Protocol-level MCP methods (handshake, tool discovery, pings) are always allowed without policy checks, but tool invocations go through the same policy enforcement as API proxy requests.

Policy decisions

Both audit logs record the policy decision that governed each request. The possible values are:

DecisionMeaning
allowAutomatically allowed by a scope policy, account default, or global default
approved_by_userThe request required review, and the user approved it
blockAutomatically blocked by a scope policy
denied_by_userThe request required review, and the user denied it
review_timeoutThe request required review, but the user did not respond in time

Policy resolution follows a hierarchy. For API proxy requests:

  1. Scope policy --- If the request matches a specific scope with an explicit policy, that policy applies.
  2. Account default --- If no scope-specific policy exists, the account's default policy (the * scope) applies.
  3. Global default --- If neither exists, the global default API policy from user settings applies.

When multiple scopes match a request, the most permissive decision wins. For MCP requests, the hierarchy is: explicit tool policy, then MCP default (*), then global default.

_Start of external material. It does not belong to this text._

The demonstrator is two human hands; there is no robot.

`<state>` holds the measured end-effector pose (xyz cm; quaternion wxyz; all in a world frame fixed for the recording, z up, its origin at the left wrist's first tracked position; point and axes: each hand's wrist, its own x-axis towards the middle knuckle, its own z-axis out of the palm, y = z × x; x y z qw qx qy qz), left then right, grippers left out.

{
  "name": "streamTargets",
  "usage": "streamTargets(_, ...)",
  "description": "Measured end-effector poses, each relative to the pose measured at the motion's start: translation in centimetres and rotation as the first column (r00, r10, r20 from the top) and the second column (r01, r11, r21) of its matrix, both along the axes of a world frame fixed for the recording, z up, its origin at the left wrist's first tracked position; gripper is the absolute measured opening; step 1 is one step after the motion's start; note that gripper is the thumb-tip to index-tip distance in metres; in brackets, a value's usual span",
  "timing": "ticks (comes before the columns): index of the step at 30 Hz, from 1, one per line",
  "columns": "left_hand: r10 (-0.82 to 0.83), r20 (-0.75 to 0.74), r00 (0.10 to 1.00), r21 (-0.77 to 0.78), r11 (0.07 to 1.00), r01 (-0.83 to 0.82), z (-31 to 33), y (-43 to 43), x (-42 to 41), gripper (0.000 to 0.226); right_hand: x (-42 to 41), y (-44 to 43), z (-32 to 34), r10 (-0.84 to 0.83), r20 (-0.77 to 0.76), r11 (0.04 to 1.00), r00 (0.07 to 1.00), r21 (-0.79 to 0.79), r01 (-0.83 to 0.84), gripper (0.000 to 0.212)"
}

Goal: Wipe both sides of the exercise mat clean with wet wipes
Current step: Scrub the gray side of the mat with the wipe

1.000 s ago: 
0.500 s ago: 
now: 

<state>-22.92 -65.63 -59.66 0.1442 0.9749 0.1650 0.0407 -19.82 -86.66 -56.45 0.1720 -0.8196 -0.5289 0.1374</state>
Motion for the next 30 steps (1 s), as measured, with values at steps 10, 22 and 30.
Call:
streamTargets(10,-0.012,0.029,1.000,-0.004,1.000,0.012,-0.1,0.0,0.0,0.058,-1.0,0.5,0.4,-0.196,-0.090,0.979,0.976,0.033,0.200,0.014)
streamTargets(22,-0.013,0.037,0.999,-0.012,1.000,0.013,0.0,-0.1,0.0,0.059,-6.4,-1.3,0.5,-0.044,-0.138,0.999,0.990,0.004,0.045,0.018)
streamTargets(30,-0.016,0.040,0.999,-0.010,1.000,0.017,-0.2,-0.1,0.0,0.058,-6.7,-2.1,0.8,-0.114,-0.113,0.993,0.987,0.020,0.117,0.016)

Browsing the per-agent audit log

Each agent has an API Logs view accessible from the agent's home page. This view merges entries from both the proxy and MCP audit logs into a single chronological timeline.

The log table displays:

  • Timestamp --- When the request was made, formatted as MM/dd/yy, HH:mm:ss
  • Duration --- How long the request took (MCP requests only)
  • Source --- Either "API" (proxy) or "MCP", shown as a colored badge
  • Method --- The HTTP method, color-coded by verb
  • Status --- The response status code, color-coded (green for 2xx, red for 4xx+)
  • Policy --- The policy decision badge (auto-allowed, user-approved, auto-blocked, user-denied, or timeout)
  • Toolkit --- The provider name or MCP server name
  • Path --- The target URL or request path, with error messages shown inline in red

Click any row to expand a detail panel showing the full path, source type, matched scopes, duration, error details, and precise timestamp.

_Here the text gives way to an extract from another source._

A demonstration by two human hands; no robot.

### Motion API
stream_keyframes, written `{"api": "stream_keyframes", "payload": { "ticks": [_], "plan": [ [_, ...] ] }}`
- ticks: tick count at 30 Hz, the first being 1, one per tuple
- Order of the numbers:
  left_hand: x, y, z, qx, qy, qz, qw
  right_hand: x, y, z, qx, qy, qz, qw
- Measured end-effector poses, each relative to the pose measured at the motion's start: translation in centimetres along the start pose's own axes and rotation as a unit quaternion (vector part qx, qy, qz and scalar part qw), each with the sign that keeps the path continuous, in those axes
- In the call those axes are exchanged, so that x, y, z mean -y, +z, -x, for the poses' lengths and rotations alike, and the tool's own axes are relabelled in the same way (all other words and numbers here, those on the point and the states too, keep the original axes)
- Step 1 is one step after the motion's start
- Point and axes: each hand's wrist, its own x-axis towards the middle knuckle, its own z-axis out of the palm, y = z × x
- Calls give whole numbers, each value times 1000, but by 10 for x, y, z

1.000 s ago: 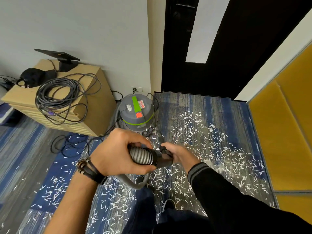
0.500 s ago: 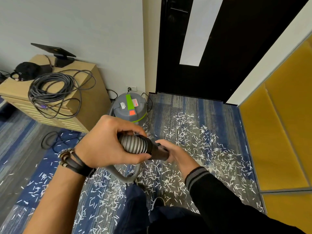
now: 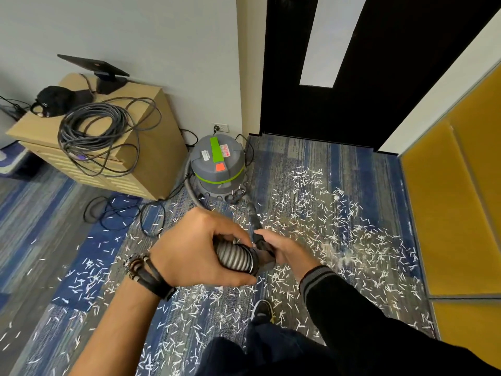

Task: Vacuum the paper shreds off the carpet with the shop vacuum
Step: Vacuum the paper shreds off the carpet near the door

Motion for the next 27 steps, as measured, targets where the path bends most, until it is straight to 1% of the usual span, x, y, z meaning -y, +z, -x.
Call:
{"api": "stream_keyframes", "payload": {
  "ticks": [4, 7, 9, 10, 13, 15, 19, 22, 25, 27],
  "plan": [
    [-7, -1, 2, 9, 15, 14, 1000, -10, 1, 0, 20, -4, -17, 1000],
    [-12, -6, 7, -18, 19, 19, 999, -19, 2, 7, 29, -71, -42, 996],
    [-13, -10, 9, -40, 20, 13, 999, -18, -3, 14, 2, -112, -82, 990],
    [-13, -10, 11, -46, 20, 4, 999, -15, -7, 13, -7, -120, -76, 990],
    [-5, 2, 23, -44, 11, -35, 998, -5, -7, 8, -38, -79, -12, 996],
    [7, 14, 34, -47, -6, -51, 998, 3, -8, 2, -66, -70, 12, 995],
    [36, 47, 56, -50, -67, -55, 995, 17, -11, -18, -112, -29, 88, 989],
    [53, 66, 78, -45, -113, -40, 992, 8, -8, -54, -141, -28, 167, 976],
    [60, 74, 107, -24, -134, -29, 990, -16, 11, -58, -139, -22, 174, 975],
    [60, 79, 126, -31, -137, -19, 990, -29, 24, -56, -124, -21, 165, 978]
  ]
}}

The view is paginated (15 entries per page) with a refresh button to load the latest entries.

Administrative audit log

The global Audit Log tab in Settings tracks administrative actions across the deployment. This is separate from the per-agent API/MCP logs and records changes to the system's configuration.

Tracked objects and actions

ObjectActions
agentcreated, updated, deleted, imported, exported
agent_accessgranted, revoked, changed
accountconnected, disconnected, assigned, unassigned
mcpcreated, updated, deleted, assigned, unassigned
triggercreated, updated, deleted, paused, resumed
taskcreated, updated, deleted, paused, resumed
chat_integrationcreated, updated, deleted
skillcreated, updated, exported
secretcreated, updated, deleted
fileuploaded
mountcreated, deleted
settingsupdated, factory_reset
policyupdated
userinvited, reset_password

Each entry records the timestamp, the user who performed the action (in auth mode), the object type, the action, the object ID (e.g., the agent slug or account ID), and an optional details field with additional context as a JSON object.

Filtering

The audit log UI provides three filter dropdowns:

  • Object --- Filter by object type (agent, account, mcp, trigger, etc.)
  • Action --- Filter by action. The available actions update based on the selected object type.
  • User --- Filter by the user who performed the action. Only available in auth mode.

The log is paginated (25 entries per page) and sorted by timestamp, newest first.

Auth mode

The administrative audit log is restricted to admin users. The API endpoint (/api/audit-log) requires both authentication and admin role. In auth mode, each audit entry includes the user ID of the person who performed the action, and the User filter column appears in the table with user names and email tooltips.